Chicken Quinoa Soup


There is nothing like a hot bowl of soup on a cold winter day, and if it's chicken soup that's even better!  It warms you from the inside out!   I like mine with lots of vegetables, big chunks of chicken and the extra nutrition of quinoa.  I have tried many different recipes for chicken soup and they all seemed to be missing something, they were just a bit too bland.  I knew there must be some spice that would make my chicken soup extra yummy.   I finally tried it with oregano and just a bit of garlic, and I love it!


Instead of the traditional chicken and rice soup we have switched to quinoa.  After some debate, we did finally learn how to pronounce it, "keen-wah".  It is a great addition to a gluten free diet, gone are the days when celiacs were limited to rice!

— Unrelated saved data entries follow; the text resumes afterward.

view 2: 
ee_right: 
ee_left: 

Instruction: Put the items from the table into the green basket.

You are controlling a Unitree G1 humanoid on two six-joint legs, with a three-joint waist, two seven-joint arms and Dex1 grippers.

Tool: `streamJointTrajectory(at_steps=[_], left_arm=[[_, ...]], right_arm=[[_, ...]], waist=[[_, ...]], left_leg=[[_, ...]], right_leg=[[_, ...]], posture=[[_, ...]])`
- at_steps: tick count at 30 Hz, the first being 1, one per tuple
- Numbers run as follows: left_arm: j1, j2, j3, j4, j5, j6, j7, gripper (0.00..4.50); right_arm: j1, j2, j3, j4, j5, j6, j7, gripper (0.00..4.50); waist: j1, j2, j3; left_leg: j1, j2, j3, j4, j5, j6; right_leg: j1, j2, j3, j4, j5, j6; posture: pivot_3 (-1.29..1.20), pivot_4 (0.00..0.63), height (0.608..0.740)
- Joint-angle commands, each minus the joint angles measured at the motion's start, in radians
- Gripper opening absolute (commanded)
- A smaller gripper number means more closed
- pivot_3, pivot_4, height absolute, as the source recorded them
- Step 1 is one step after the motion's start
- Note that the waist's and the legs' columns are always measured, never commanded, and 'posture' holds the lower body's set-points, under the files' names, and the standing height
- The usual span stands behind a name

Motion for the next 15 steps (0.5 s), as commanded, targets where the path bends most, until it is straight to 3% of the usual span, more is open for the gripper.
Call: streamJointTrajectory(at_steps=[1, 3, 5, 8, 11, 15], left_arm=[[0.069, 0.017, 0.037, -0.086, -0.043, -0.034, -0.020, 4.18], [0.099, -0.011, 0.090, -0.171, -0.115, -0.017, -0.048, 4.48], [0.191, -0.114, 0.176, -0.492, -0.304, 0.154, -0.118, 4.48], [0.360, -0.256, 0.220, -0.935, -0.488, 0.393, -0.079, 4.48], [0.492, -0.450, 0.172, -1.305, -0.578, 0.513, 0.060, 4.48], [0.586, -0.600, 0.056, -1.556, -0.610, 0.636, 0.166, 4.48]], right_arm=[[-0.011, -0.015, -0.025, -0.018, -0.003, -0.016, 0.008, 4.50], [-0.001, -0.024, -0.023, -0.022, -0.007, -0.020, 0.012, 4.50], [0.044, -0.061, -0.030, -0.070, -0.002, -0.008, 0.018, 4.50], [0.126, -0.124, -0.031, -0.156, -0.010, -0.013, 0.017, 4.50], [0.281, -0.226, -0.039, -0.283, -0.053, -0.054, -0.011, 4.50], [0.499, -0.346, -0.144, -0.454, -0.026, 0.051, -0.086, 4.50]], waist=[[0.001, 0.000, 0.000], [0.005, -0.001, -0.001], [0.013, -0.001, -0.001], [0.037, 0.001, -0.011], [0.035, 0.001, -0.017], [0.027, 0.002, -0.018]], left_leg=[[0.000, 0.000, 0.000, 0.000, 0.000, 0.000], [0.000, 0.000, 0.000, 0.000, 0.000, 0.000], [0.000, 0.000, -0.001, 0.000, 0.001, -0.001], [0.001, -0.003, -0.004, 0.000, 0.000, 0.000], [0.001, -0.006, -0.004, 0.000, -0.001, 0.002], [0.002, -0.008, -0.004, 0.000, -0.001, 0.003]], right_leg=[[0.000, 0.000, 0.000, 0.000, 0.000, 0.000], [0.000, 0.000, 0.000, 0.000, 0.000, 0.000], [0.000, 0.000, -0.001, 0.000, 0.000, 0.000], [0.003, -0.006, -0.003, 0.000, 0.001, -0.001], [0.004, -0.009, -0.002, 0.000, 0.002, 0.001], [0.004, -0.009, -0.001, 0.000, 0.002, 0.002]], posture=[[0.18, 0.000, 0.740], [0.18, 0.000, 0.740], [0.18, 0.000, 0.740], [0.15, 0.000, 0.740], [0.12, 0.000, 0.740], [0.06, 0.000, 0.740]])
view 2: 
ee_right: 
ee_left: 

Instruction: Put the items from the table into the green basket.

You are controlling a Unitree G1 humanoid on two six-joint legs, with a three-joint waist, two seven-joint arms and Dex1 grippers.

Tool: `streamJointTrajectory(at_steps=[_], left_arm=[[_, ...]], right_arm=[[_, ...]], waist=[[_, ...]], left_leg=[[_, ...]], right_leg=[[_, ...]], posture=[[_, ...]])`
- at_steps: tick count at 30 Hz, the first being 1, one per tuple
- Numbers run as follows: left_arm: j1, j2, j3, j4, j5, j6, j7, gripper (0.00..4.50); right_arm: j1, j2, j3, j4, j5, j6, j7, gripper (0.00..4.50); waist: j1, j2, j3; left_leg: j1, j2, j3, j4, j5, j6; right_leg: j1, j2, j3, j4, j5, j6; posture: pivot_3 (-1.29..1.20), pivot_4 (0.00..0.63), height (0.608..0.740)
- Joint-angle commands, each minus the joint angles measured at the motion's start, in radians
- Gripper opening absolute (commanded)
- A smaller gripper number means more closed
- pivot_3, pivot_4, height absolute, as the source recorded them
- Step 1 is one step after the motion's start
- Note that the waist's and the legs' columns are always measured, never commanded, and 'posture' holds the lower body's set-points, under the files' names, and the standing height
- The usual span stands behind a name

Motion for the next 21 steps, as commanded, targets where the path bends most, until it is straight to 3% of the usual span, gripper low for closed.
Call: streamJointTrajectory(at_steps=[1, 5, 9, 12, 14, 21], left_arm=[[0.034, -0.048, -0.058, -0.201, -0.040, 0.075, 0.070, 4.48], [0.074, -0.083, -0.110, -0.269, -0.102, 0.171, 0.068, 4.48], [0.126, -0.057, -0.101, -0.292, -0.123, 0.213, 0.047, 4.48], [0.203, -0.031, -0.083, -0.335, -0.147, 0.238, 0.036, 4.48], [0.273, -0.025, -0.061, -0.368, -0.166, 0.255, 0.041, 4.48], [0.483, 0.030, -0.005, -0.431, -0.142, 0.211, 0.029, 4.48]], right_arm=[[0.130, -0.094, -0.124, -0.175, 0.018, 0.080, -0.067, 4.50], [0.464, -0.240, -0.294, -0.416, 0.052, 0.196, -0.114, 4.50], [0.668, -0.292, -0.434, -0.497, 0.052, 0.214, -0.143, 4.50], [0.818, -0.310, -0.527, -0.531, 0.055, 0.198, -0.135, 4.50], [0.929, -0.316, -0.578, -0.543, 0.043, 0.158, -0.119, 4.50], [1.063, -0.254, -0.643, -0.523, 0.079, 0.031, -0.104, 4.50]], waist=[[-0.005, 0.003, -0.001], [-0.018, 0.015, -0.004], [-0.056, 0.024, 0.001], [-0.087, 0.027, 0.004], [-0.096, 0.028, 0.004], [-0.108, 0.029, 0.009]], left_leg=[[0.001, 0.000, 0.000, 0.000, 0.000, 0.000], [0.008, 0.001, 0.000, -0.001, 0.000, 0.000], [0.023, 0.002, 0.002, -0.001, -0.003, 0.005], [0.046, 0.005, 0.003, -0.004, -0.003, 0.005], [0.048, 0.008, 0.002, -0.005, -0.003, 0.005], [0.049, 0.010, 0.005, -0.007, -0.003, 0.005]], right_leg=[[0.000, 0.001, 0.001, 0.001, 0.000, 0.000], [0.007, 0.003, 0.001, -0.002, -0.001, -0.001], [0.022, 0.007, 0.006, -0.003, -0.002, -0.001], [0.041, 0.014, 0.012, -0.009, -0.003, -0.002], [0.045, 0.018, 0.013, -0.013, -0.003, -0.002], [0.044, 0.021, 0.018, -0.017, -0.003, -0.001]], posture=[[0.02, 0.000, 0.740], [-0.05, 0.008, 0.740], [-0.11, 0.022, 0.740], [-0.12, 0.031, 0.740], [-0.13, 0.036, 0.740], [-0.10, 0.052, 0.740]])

 Five fun facts about quinoa:

  1. Rather than a true cereal, quinoa is known as a pseudo cereal, and is closely related to beets and spinach.
  2. First cultivated by the Incas, up to 4,000 years ago, quinoa was known as " the mother of all grains" and was considered sacred.
  3. Quinoa comes in many different colours including white, red and black.
  4. Quinoa is a complete protein and high in iron, magnesium, and antioxidants.
  5. The glycemic index of quinoa is 53 , which is considered low and is great for keeping blood sugar levels even. 

Chicken Quinoa Soup

  • 1 lb. chicken parts, bone in
  • 12 cups water
  • 1 large onion, chopped
  • 2 celery sticks, chopped 
  • 3 cups chopped carrots 
  • 2 cloves garlic, pressed
  • 1 cup uncooked quinoa
  • 2 tsp. sea salt
  • 1/2 tsp. pepper
  • 2 tsp. oregano 
In a large pot add the chicken and water and bring to a boil over high heat.  Reduce heat and simmer for one hour.  Remove the chicken from the pot and set aside.  Add 2 cups of water to the pot to replace what has evaporated.  Add remaining ingredients, bring it back to a boil, cook over medium-low heat for 45 minutes.  Remove chicken from bones, cut into bite-size pieces and return to pot.  Adjust seasonings to taste.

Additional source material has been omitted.